[Exercise data]:
Content starts

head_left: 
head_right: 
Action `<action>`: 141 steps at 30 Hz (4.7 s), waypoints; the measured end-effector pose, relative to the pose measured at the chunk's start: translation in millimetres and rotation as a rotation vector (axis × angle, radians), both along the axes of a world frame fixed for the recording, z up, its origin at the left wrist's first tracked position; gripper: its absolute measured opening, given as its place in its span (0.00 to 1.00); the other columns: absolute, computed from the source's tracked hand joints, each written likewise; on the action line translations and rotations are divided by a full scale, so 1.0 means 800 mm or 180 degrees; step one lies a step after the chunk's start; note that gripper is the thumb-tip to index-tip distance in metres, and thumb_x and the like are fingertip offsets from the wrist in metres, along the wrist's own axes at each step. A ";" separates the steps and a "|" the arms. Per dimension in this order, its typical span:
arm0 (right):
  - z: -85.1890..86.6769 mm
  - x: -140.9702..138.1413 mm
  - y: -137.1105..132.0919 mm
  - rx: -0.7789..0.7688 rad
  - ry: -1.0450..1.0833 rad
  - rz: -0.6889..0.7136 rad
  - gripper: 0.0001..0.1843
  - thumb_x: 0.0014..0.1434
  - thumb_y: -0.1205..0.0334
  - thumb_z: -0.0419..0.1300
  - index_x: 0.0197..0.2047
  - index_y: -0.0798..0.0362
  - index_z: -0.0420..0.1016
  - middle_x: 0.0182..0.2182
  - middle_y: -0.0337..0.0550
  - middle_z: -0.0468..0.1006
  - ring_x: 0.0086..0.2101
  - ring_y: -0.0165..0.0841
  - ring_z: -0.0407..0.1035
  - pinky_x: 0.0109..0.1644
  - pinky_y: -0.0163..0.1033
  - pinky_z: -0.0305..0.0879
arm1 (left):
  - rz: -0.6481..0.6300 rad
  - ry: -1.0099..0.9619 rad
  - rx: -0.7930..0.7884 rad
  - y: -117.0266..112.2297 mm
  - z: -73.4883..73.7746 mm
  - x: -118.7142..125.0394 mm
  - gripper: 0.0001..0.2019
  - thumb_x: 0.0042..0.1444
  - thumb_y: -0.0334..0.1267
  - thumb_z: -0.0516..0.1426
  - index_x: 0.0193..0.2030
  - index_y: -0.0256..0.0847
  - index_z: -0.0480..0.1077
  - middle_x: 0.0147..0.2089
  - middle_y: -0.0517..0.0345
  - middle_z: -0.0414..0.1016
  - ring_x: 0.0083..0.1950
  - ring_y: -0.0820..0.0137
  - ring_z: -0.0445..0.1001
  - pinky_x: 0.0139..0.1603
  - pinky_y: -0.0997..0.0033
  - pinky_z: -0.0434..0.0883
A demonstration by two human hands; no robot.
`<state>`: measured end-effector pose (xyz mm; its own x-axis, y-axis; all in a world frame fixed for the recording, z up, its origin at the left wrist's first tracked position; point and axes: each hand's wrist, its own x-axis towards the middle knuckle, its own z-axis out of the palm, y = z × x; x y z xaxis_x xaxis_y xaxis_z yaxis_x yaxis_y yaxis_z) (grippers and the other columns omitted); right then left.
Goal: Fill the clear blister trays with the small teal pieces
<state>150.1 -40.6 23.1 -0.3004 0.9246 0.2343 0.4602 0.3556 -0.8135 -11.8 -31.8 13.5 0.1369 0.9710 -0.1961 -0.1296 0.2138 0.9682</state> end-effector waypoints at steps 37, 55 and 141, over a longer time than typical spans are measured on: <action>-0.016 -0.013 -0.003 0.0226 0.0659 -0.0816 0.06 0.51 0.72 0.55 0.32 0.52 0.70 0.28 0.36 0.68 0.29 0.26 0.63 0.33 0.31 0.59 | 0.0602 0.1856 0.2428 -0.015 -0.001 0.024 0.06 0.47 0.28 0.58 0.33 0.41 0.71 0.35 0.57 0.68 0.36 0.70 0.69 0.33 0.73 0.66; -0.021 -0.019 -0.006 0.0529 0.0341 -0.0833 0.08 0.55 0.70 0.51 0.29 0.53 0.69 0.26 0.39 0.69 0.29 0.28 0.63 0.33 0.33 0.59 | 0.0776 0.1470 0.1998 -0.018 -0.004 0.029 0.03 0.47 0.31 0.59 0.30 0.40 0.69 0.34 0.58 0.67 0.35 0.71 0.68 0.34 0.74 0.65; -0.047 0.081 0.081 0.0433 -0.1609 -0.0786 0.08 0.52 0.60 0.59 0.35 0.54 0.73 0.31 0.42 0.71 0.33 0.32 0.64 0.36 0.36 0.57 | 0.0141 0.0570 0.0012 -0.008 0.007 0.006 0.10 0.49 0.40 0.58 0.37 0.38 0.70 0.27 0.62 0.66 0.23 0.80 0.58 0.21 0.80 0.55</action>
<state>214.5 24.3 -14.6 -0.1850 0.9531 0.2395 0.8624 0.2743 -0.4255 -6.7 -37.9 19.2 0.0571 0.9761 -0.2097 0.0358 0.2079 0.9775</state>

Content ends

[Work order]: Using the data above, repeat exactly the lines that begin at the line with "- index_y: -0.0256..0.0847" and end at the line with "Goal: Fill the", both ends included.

[Answer below]:
  - index_y: -0.0256..0.0847
  - index_z: -0.0480..0.1077
  - middle_x: 0.0147..0.2089
  - middle_y: -0.0517..0.0345
  - middle_z: -0.0414..0.1016
  - ring_x: 0.0083..0.1950
  - ring_y: -0.0820..0.0137
  - ring_z: -0.0445..0.1001
  - pinky_x: 0.0139..0.1603
  - pinky_y: -0.0997..0.0033
  - pinky_z: -0.0434..0.0883
A demonstration by two human hands; no robot.
`<state>`: measured end-effector pose (xyz mm; its own x-axis, y-axis; all in a world frame fixed for the recording, z up, its origin at the left wrist's first tracked position; point and axes: each hand's wrist, its own x-axis towards the middle knuckle, its own z-axis out of the palm, y = z × x; x y z xaxis_x xaxis_y xaxis_z yaxis_x yaxis_y yaxis_z) (grippers and the other columns omitted); right then left.
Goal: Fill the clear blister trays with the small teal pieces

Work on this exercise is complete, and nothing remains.